Work to be completed => Copy, without any change, the lines from the one that holds "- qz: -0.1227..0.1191" through the final line of the material below.

·····

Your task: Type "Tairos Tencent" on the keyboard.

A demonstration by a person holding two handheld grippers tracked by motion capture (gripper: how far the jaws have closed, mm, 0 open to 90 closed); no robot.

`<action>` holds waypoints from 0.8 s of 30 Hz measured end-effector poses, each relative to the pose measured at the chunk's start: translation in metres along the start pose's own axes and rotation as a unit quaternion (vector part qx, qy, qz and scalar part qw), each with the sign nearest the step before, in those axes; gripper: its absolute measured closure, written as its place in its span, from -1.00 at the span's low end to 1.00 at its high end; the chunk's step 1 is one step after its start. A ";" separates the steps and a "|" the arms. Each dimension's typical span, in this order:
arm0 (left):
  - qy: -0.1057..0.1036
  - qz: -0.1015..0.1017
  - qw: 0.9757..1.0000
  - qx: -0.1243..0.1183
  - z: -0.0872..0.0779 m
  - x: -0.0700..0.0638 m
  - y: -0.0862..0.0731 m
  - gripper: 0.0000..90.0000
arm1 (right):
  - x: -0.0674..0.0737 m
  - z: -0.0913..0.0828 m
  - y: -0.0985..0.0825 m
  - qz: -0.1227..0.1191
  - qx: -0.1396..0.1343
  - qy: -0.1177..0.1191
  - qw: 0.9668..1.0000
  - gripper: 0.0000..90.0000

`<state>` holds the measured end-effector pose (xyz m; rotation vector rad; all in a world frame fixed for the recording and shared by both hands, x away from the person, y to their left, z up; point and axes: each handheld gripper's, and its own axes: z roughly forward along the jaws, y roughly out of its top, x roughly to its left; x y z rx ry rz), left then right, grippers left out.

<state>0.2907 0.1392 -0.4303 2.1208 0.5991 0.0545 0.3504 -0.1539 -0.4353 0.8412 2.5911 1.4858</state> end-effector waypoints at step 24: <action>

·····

Solution for this problem =>
  - qz: -0.1227..0.1191
  - qx: -0.1396..0.1343
  - qy: -0.1177..0.1191
  - qw: 0.9668..1.0000
  - gripper: 0.0000..90.0000

`<state>` holds the measured end-effector pose (xyz m; rotation vector rad; all in a world frame fixed for the recording and shared by both hands, x away from the person, y to their left, z up; point and axes: each handheld gripper's, and its own axes: z roughly forward along the jaws, y roughly out of its top, x roughly to its left; x y z rx ry rz), left then right, grippers left out.

<state>0.2907 0.1392 -0.4303 2.1208 0.5991 0.0545 0.3504 -0.1539 -0.4353 0.8412 2.5911 1.4858</state> end-effector waypoints at step 24: <action>

What has been written here completes the answer.